さて、罪という漢字を知っているでしょうか。この「罪」という漢字をよくよく見てみますと、「四つの非」と書きます。「非」は「あらず」とも読みますが、これは正しくないこと、マイナスを意味しています。つまり、罪と言うことは四つの間違い、四つの正しくないことを示しています。
まず第一番目の「非ず」は、神と人間との間が引き裂かれたことです。いつもは夕方の風の吹く涼しい頃には、神様が人間に会いに来ました。しかし、アダムとエバは神の顔を避けて、エデンの園の木の間に身を隠しました。神が近づき、声をかけても人間の方で顔を背け、身を隠してしまったのです。

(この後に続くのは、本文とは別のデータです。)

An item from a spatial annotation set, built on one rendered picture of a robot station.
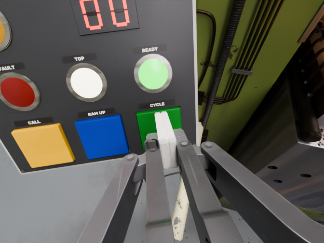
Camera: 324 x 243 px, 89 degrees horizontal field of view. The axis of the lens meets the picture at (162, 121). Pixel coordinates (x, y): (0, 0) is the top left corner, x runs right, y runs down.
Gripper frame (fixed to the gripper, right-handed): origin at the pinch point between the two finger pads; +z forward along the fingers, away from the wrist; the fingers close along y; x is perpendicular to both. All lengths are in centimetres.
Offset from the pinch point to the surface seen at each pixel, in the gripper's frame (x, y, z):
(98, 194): -83, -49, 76
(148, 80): 4.1, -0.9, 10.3
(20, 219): -87, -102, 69
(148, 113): -1.0, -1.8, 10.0
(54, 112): 1.2, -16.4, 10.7
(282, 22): 10.0, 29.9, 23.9
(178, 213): -41.3, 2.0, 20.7
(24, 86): 5.9, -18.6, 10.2
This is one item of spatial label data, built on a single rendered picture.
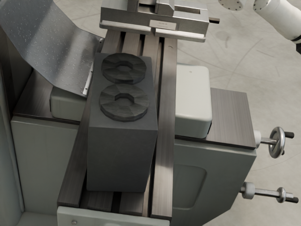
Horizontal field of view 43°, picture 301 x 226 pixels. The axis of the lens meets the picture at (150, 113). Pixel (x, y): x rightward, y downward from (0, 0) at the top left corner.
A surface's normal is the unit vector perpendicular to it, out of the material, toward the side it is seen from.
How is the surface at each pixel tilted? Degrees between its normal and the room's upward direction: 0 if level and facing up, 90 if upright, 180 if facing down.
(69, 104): 90
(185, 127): 90
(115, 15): 90
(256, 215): 0
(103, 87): 0
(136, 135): 90
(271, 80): 0
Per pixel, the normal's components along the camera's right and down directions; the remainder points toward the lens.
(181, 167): -0.07, 0.68
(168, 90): 0.13, -0.72
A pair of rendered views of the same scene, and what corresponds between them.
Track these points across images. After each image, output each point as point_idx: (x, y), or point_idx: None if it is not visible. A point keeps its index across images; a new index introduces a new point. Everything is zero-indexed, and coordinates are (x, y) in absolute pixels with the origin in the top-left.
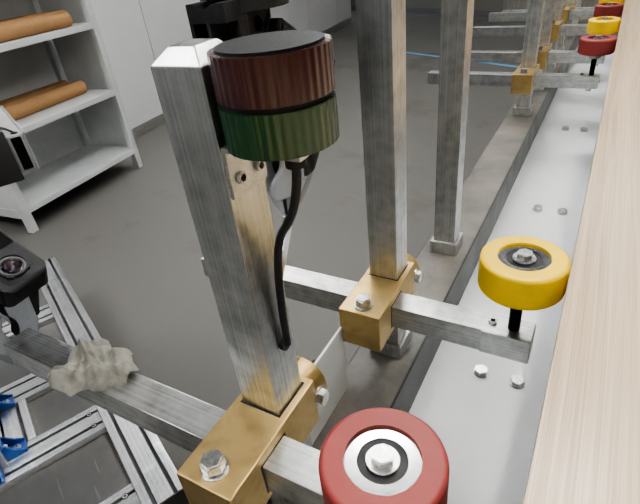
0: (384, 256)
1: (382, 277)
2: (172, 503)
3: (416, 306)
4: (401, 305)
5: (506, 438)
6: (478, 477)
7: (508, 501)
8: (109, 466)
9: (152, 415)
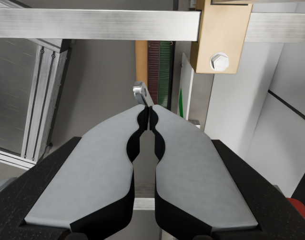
0: (244, 3)
1: (228, 5)
2: (64, 40)
3: (266, 31)
4: (250, 35)
5: (277, 11)
6: (258, 47)
7: (272, 55)
8: (16, 39)
9: (144, 209)
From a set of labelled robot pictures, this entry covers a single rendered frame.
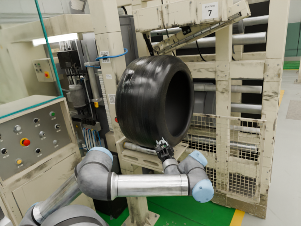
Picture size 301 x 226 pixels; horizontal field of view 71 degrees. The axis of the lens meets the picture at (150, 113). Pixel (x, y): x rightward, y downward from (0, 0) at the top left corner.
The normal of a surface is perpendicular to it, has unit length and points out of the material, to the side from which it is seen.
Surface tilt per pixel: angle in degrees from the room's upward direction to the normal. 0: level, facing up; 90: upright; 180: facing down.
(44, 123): 90
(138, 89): 59
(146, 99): 67
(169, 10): 90
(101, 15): 90
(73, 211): 20
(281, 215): 0
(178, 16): 90
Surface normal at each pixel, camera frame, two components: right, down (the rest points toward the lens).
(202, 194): 0.05, 0.35
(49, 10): 0.82, 0.11
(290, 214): -0.11, -0.93
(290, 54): -0.57, 0.35

神の顔を避ける、身を隠す、呼ばれても答えない。人間が自分の方から神との関係を断ち切ってしまったのです。この神と人間との断絶、これが罪の状態です。子供が悪いことをして、お母さんに名前を呼ばれると本能的に隠れてしまうようなものです。神様に対して、恐れを感じるようになりました。神の顔が恐い顔に思えてきたのです。真の神を知らない日本人は、神の顔を思い浮かべると、恐い鬼の顔になってしまうのもここに原因があります。この時から人間は、身体だけではなく、自分の心も神の前に隠すようになってしまいました。3章9〜10節をみてみましょう。「主なる神はアダムを呼ばれた。「どこにいるのか。」彼は答えた。「あなたの足音が園の中に聞こえたので、恐ろしくなり、隠れております。わたしは裸ですから。」

第二番目に、人間は自分自身を偽ってしまいました。自分の裸の姿を隠すために、腰にいちじくの葉を巻いたのです。自分の真の姿、欠点を持った姿、短所や弱さを持った自分の本当に裸の姿を見ないようになりました。誰も人間は、自分はアダムの子孫、カインの末裔だとは思いません。神に背き、神と断絶しているという自分の本当の罪の姿を隠して、自分自身を偽っているのです。背伸び、見せ掛け、体裁を取り繕うとする姿です。自分自身の裸の姿を真正面から見ようとしないことです。この自分の真の姿を偽ることによって、本来の自分自身との間に第二の「非ず」という罪を作ってしまいました。

第三番目の「非ず」は、人間同士の「非ず」です。
11節から読んでみますと「神は言われた。『お前が裸であることを誰が告げたのか。取って食べるなと命じた木から食べたのか。』アダムは答えた。『あなたがわたしと共にいるようにして下さった女が、木から取って与えたので、食べました。』」(3:11〜12)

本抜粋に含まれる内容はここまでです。